_Problem to work on_. Nothing but a number should be given: the count of lines in the listing that include "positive".

_Exercise input_.
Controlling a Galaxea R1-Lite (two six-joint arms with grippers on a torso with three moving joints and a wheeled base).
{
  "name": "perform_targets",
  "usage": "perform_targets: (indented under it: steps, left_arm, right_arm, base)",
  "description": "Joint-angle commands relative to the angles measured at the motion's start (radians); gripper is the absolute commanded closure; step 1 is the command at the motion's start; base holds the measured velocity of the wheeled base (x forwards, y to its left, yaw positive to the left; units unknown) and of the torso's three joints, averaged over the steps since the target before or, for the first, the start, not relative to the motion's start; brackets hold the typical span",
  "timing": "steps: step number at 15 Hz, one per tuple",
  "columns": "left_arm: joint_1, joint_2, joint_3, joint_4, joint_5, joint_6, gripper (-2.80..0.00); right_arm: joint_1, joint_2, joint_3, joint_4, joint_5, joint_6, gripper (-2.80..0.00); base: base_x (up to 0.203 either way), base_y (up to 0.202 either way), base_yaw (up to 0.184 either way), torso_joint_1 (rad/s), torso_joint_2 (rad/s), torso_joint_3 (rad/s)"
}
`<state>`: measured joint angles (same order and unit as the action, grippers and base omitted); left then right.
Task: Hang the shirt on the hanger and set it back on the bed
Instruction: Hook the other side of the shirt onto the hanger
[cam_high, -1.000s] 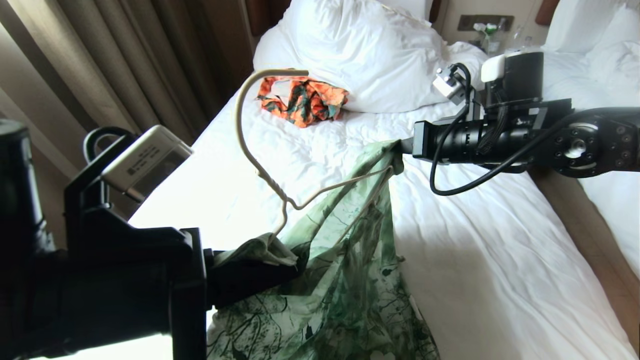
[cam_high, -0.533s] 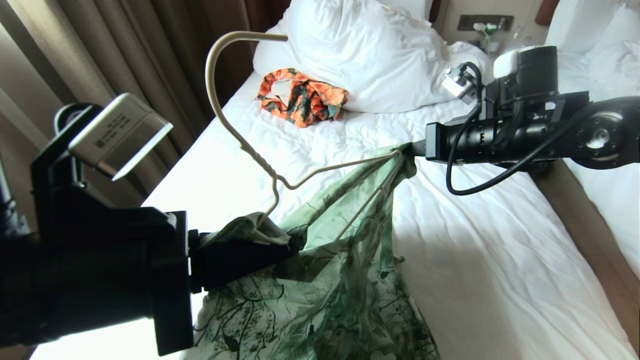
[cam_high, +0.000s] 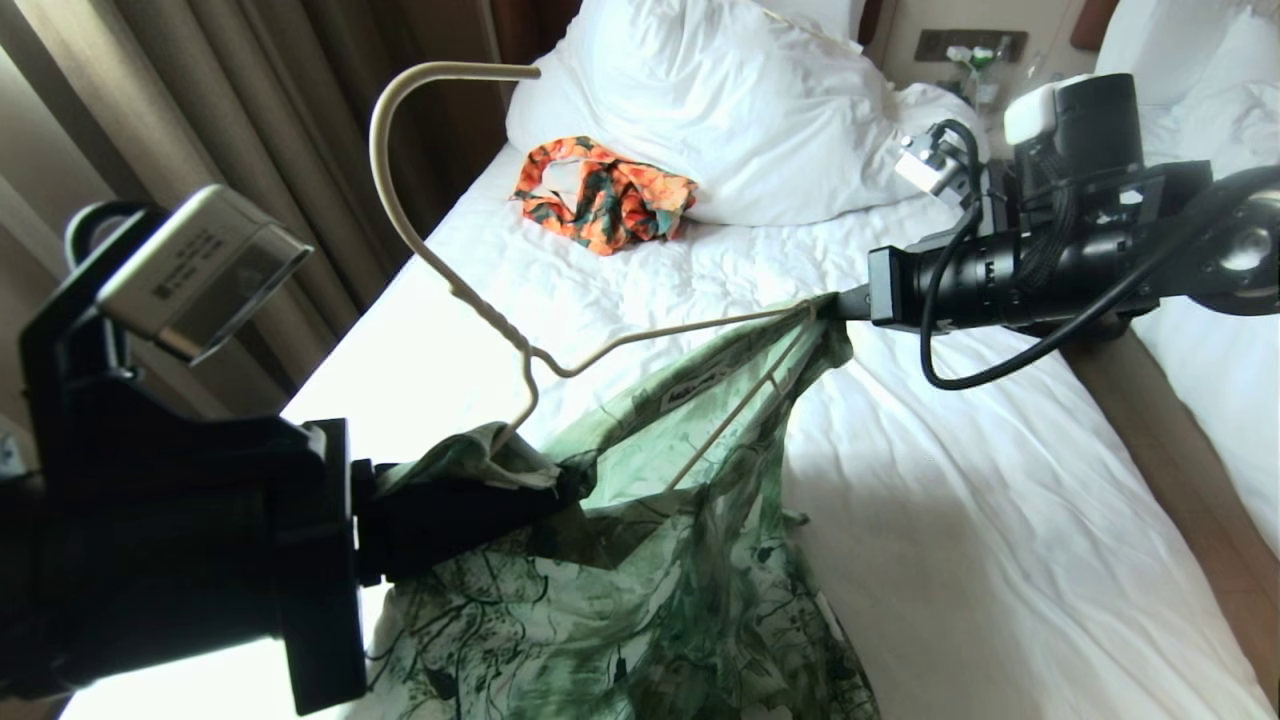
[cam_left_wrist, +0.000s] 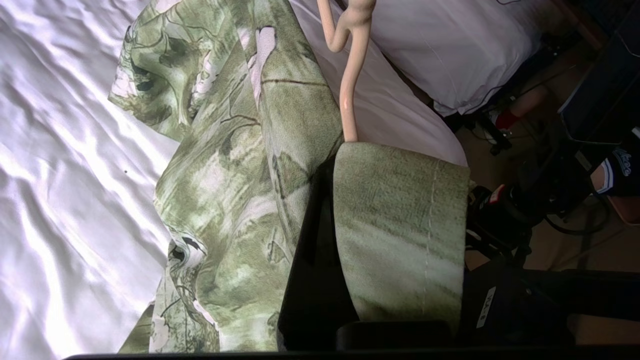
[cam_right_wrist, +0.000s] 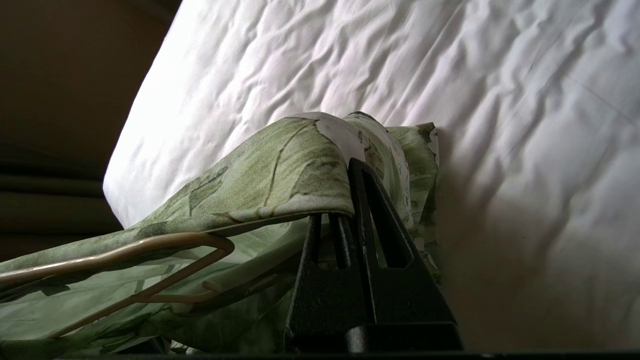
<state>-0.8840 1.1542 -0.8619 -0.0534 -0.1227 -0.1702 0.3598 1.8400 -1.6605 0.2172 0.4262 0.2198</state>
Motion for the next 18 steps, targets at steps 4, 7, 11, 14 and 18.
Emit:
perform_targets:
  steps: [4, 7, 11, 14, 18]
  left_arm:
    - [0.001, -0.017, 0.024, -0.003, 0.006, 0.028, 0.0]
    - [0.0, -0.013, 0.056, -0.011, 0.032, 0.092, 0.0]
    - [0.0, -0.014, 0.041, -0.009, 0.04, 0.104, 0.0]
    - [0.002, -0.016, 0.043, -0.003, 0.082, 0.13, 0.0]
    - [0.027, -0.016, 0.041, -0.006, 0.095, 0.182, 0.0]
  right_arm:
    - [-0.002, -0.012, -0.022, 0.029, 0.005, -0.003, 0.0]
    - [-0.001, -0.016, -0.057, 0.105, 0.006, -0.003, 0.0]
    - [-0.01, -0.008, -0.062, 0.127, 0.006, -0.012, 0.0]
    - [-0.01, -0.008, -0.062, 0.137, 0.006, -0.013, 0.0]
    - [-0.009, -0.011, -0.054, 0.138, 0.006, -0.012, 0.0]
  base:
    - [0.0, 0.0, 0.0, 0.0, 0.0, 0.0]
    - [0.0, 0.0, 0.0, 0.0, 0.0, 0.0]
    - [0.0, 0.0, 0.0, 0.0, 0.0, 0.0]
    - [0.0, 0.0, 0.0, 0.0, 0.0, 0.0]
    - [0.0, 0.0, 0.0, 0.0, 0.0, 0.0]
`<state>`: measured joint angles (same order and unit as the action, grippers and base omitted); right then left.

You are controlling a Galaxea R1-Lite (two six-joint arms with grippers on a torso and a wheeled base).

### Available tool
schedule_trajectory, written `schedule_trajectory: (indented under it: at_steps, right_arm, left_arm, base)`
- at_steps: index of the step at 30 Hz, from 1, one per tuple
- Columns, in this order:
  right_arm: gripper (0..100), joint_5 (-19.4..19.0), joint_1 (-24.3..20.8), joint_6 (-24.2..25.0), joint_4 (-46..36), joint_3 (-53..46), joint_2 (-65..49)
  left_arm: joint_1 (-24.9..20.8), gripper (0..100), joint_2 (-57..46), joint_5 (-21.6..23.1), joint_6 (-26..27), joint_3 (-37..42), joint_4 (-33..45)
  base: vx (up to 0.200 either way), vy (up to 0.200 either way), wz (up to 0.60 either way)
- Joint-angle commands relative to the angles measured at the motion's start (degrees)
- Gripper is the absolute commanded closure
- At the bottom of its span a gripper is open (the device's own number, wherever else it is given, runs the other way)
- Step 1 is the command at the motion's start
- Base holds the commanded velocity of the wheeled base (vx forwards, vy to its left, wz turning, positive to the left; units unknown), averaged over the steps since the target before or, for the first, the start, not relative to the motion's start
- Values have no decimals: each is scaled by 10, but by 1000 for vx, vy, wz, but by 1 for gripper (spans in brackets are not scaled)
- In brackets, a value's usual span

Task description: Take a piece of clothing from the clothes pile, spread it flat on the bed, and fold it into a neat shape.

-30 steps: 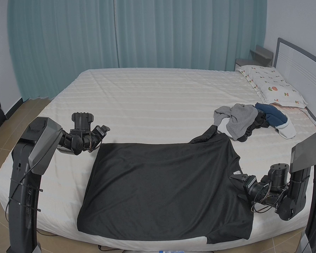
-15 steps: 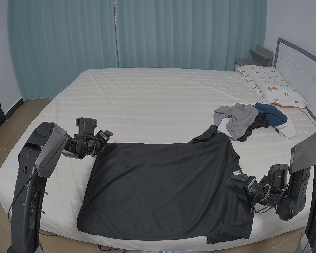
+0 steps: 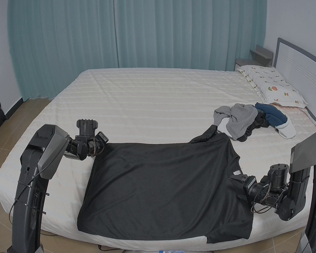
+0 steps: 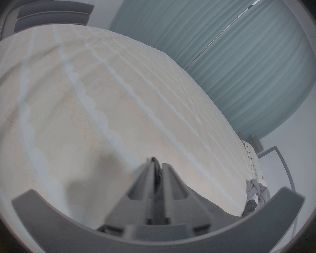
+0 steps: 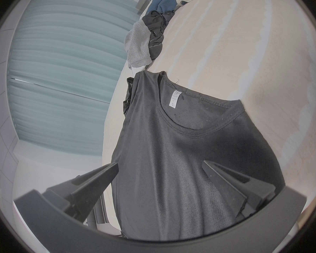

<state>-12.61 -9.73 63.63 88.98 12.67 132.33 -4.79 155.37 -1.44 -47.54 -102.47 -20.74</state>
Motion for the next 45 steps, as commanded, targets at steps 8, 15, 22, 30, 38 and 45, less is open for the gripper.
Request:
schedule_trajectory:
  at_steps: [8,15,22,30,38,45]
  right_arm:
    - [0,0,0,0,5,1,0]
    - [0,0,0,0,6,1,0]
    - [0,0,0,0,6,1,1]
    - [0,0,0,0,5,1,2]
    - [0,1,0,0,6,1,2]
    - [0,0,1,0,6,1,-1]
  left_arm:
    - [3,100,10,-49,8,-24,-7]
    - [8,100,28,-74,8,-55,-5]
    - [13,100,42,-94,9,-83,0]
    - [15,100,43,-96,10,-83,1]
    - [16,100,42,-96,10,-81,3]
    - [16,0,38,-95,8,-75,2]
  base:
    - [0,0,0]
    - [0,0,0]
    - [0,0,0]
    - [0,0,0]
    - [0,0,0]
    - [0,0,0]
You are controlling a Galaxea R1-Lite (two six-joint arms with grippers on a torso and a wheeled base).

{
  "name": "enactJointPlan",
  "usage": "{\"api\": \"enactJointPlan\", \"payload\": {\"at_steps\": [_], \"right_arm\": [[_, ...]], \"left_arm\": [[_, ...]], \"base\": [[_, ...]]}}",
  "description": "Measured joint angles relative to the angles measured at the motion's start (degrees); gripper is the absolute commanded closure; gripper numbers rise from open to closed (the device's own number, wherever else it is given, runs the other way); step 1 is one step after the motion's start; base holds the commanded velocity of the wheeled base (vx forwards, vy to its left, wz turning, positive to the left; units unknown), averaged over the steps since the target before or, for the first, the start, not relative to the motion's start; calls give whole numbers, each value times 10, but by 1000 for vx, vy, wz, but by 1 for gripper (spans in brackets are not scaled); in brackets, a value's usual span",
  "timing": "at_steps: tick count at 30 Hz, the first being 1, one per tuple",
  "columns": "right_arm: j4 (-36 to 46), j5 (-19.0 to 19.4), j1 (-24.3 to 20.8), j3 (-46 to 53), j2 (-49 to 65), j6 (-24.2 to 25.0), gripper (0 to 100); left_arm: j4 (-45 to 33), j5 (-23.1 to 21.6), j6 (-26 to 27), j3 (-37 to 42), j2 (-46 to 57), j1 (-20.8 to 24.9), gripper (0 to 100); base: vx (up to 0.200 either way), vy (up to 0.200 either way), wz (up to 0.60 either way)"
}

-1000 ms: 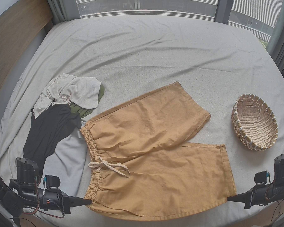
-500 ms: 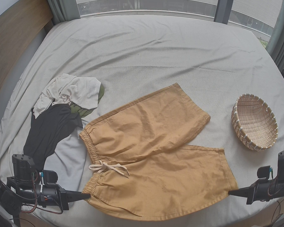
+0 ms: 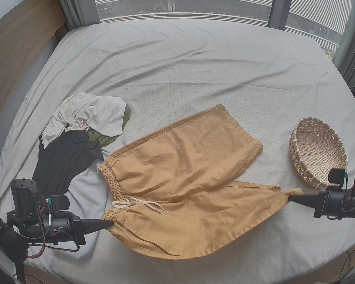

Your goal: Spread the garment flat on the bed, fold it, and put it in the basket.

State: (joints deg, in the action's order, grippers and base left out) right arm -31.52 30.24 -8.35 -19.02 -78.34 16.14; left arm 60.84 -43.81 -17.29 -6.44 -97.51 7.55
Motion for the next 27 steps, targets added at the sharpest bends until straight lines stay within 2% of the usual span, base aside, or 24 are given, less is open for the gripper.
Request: {"api": "enactJointPlan", "payload": {"at_steps": [14,19,23,27], "right_arm": [[-2,-1,1,-68,-50,1,100],[-2,-1,1,-83,-59,1,100],[-2,-1,1,-107,-71,1,100],[-2,-1,0,-142,-91,1,100]], "left_arm": [[5,3,-9,-6,0,-3,100],[5,14,-31,-7,1,-3,100],[15,48,-76,-10,3,1,100],[27,60,-96,-12,4,3,100]], "base": [[0,0,0],[0,0,0],[0,0,0],[0,0,0]]}}
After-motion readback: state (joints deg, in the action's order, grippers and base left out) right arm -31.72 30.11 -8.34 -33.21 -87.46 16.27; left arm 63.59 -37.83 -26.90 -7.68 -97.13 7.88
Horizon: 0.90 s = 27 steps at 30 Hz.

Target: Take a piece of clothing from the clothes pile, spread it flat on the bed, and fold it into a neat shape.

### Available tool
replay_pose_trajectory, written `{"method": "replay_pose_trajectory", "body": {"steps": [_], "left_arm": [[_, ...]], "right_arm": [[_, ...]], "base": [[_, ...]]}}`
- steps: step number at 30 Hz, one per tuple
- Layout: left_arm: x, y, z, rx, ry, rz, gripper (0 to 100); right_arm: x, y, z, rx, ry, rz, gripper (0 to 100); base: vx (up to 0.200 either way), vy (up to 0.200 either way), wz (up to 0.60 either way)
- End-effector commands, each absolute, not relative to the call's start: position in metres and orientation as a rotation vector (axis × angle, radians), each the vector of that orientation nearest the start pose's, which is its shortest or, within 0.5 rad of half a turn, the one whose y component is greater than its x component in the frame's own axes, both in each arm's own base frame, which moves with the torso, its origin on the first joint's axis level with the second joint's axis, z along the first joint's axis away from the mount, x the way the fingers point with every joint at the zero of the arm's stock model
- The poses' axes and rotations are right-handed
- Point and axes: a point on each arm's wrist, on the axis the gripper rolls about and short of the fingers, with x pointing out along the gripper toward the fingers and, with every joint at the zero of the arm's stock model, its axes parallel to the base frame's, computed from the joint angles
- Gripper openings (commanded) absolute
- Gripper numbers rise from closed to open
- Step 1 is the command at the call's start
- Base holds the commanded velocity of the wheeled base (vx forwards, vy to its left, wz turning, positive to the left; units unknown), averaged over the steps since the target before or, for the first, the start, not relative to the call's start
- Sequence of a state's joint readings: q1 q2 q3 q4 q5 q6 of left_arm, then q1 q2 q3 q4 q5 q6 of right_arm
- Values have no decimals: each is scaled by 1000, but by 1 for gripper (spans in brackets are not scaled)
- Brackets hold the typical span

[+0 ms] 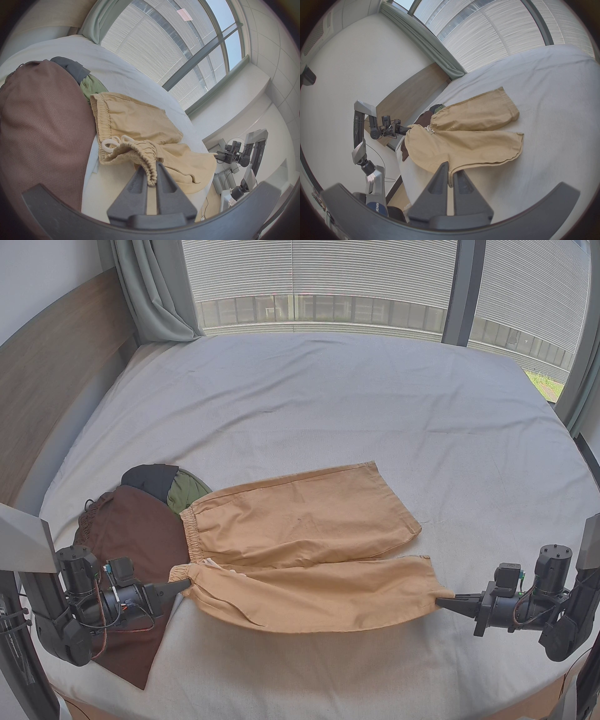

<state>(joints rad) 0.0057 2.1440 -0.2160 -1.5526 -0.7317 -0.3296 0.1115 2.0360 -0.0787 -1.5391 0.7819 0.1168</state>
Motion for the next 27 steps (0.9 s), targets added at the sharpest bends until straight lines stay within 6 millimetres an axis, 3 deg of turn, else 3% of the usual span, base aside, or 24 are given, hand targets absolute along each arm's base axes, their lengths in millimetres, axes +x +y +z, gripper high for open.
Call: {"method": "replay_pose_trajectory", "body": {"steps": [1, 27], "left_arm": [[267, -14, 29, -451, 457, -651, 0], [281, -15, 53, -519, 368, -604, 0]], "right_arm": [[228, 42, 49, 243, 407, 858, 0], [256, 51, 66, 254, 304, 839, 0]], "base": [[0, 0, 0], [0, 0, 0]]}}
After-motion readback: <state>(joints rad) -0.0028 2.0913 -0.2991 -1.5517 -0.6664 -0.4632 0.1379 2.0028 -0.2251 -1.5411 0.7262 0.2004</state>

_Written response_. 4